We have much more to learn concerning this wonderful King-Priest, but the main
associations which we find in Scripture have now been indicated. We will return to
chapter 5: in order to gather up some further instruction, and this we must do in our next
Dull of Hearing (5: 7-11).
pp. 61 - 63
At the close of chapter 4: we have brought before us the (1) Greatness, and
(2) Sympathy, of Christ, the High Priest. This is expanded in chapters 5:-8: First the
greatness is touched upon in 5: 4-6, and then His sympathy. We are taken both to
Gethsemane and to Calvary to witness the strong crying and the tears. He was saved
out of death (ek) by resurrection.
The parallel is enforced in Heb. xii, where it is said that for the joy set before Him
the Lord:--
"Endured the cross, despising the shame and has sat down at the right hand of the
throne of God . . . . . Ye have not yet resisted unto blood."

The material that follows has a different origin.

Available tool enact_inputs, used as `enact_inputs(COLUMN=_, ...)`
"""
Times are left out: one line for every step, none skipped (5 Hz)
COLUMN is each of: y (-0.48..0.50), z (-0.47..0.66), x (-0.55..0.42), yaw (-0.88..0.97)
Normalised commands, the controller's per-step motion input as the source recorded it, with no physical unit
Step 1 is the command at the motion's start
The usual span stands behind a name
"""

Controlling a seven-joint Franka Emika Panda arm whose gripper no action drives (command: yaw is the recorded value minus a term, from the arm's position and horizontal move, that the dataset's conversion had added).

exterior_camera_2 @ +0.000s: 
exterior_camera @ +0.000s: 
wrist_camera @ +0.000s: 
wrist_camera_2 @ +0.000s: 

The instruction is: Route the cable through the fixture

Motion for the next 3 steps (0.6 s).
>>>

Suffering before glory, cross before crown, is the testimony of these passages.
Of Christ it is written, "He was heard in that He feared".
The Greek word eulabeia does not occur anywhere else except Heb. 12: 28:--
"Wherefore we receiving a kingdom which cannot be moved, let us have grace,
whereby we may serve God acceptably with reverence and godly fear."
Here the word is used of those who seek perfection and are thus "all of one" with Him
Who sanctifies them (see chapter 2:). The R.V. renders 5: 8 "Though He was a Son",
which is better than the A.V. "Though He were a Son", for the use of "were" indicates
an hypothetical case, whereas Christ WAS a Son and YET went through all the suffering
of Gethsemane and Calvary. "Though He was a Son yet learned He obedience by the
things which He suffered". Turning yet again to chapter 12:, we find that Sonship
includes the thought of chastening, and that with the object that we might be partakers of
His holiness. He scourgeth every son whom He receiveth.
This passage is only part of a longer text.